Another laugh, this one not as strained, glided from her lips. “You guys take giving each other crap to a whole new level, like when you and Linc argue about whose relatives make the best moonshine.”
“My Uncle Pat’s is so much better than his cousin’s from Alaska. You’ll have to try some when we get home.”
Her laugh, this time, sounded like it came from the heart. He stared at the road, pleased with himself for making her smile, and prepared himself for her next question. He’d always wondered how much Scarlett had told Beth about VIPER’s competencies. Not much, he guessed. Both women respected the integrity of classified information, yet they were family. Just how super did Beth think he was?

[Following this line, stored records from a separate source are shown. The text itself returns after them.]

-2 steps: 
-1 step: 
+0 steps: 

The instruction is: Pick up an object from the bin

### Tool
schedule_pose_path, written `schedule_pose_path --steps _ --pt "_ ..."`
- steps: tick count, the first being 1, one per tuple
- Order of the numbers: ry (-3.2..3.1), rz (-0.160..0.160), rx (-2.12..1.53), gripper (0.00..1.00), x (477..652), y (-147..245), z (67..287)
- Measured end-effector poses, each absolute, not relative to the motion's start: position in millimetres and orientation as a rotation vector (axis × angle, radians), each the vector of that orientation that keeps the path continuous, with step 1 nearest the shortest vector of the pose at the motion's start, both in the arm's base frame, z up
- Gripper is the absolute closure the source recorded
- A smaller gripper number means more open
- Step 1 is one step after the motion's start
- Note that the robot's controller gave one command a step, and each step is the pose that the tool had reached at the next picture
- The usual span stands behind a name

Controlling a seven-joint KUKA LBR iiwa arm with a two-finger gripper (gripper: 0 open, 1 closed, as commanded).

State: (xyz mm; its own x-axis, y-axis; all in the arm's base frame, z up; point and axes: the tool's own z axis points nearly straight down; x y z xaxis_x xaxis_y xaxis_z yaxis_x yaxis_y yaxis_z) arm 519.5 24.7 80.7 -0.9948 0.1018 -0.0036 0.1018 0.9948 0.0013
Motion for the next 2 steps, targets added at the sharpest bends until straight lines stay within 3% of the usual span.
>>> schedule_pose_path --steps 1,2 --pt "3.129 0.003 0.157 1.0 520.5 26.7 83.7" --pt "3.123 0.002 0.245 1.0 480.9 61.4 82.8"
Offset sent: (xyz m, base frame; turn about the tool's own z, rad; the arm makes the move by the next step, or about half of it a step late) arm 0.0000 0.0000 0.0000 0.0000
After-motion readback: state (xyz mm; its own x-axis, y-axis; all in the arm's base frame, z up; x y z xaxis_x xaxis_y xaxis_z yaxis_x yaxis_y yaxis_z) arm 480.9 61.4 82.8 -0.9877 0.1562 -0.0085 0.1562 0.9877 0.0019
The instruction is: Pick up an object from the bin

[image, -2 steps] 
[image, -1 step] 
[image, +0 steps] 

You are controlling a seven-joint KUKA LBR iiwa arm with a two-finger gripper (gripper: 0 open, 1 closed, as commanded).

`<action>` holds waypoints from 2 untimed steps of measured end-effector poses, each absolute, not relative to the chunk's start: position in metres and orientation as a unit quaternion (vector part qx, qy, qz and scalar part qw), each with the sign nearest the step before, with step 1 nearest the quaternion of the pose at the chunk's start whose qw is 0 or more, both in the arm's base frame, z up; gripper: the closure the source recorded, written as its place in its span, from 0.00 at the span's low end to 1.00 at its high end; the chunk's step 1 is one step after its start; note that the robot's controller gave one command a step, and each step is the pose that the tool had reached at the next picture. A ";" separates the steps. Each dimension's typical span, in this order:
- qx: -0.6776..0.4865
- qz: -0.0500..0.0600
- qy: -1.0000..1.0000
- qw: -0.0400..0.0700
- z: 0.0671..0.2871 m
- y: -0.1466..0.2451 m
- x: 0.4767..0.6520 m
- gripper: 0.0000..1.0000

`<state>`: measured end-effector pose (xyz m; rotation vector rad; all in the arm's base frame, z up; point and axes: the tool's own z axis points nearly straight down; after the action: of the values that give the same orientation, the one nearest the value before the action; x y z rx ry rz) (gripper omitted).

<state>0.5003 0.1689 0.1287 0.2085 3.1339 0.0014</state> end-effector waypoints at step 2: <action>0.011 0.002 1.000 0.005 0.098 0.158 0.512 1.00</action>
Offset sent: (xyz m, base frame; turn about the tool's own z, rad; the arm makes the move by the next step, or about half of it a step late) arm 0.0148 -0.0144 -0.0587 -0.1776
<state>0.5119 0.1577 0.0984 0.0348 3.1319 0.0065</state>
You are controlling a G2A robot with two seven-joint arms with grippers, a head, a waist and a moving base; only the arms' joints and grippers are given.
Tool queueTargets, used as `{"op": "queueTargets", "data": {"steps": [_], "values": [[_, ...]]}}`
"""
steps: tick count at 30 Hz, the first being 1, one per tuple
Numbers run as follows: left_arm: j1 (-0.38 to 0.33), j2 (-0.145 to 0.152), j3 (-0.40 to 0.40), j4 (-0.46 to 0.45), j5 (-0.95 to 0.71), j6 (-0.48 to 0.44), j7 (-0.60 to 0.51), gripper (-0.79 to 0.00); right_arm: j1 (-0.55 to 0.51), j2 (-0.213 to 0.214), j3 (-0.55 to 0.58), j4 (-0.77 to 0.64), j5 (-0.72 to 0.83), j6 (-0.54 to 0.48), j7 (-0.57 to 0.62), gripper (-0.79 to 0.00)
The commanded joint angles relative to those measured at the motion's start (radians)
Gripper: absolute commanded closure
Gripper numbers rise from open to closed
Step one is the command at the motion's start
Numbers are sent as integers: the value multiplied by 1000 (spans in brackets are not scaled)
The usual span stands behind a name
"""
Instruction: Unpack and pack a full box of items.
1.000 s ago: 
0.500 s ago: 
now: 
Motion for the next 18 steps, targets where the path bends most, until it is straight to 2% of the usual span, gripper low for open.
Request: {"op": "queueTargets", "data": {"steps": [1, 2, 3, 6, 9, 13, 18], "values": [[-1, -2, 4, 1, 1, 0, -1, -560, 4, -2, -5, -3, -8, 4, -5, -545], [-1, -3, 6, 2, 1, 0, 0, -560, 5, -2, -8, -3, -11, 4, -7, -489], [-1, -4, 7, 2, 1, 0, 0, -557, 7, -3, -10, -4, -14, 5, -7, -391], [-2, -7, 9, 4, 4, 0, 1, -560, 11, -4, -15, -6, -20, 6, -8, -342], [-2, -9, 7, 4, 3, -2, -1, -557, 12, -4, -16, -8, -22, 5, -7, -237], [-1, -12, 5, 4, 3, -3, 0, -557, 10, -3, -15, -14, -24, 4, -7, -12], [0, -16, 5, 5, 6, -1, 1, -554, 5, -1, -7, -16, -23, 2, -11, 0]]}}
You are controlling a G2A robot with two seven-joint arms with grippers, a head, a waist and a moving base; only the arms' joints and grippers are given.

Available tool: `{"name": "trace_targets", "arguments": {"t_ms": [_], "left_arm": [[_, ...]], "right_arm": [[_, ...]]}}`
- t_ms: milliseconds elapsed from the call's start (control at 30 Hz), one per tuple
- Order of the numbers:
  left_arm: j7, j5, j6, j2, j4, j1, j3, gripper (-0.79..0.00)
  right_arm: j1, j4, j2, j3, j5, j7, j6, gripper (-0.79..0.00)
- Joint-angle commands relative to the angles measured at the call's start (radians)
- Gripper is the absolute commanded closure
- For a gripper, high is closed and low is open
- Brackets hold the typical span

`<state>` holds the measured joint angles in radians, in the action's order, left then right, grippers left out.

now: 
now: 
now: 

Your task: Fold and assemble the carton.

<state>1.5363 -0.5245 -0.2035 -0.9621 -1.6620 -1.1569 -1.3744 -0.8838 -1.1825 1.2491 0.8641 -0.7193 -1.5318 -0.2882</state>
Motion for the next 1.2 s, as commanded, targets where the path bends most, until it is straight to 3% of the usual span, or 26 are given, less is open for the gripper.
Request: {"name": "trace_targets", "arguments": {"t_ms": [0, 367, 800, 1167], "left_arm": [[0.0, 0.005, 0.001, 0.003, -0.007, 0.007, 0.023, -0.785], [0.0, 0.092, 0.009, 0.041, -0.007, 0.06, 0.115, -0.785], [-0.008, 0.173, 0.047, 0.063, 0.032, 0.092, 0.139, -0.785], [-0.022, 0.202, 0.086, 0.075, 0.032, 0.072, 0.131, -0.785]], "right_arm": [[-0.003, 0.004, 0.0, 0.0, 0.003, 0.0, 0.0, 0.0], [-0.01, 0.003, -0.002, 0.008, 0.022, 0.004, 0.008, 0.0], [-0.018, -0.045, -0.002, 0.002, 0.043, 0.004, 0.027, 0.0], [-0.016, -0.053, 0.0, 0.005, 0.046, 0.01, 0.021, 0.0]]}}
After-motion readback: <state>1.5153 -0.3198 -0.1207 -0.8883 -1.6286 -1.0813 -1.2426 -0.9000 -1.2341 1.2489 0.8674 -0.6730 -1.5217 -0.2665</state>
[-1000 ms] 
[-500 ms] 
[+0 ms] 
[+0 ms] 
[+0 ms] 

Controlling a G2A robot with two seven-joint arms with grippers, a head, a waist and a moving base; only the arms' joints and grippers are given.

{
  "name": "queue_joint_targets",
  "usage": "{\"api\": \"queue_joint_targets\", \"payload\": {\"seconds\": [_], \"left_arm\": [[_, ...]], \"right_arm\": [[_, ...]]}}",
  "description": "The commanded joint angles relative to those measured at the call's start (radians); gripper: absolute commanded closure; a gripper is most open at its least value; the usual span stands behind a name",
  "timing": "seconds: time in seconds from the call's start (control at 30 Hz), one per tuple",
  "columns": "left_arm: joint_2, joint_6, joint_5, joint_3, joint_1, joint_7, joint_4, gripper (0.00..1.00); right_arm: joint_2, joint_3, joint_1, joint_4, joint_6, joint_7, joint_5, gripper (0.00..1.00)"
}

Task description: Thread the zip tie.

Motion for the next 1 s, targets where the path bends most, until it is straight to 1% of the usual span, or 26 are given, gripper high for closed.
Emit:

One block flew by. Another. A turn out of town and still no sound from Beth. His respect for her upped a notch. She was shot at—twice—for fuck’s sake. She had every right to be a hysterical mess, but he was grateful she wasn’t.
As a seventeen-year-old boy, he hadn’t known how to handle his mother’s tears. As a man, he knew exactly how to comfort Beth. His idea of comfort, no matter how innocently intended, would lead to things he wouldn’t follow through with until they had a conversation.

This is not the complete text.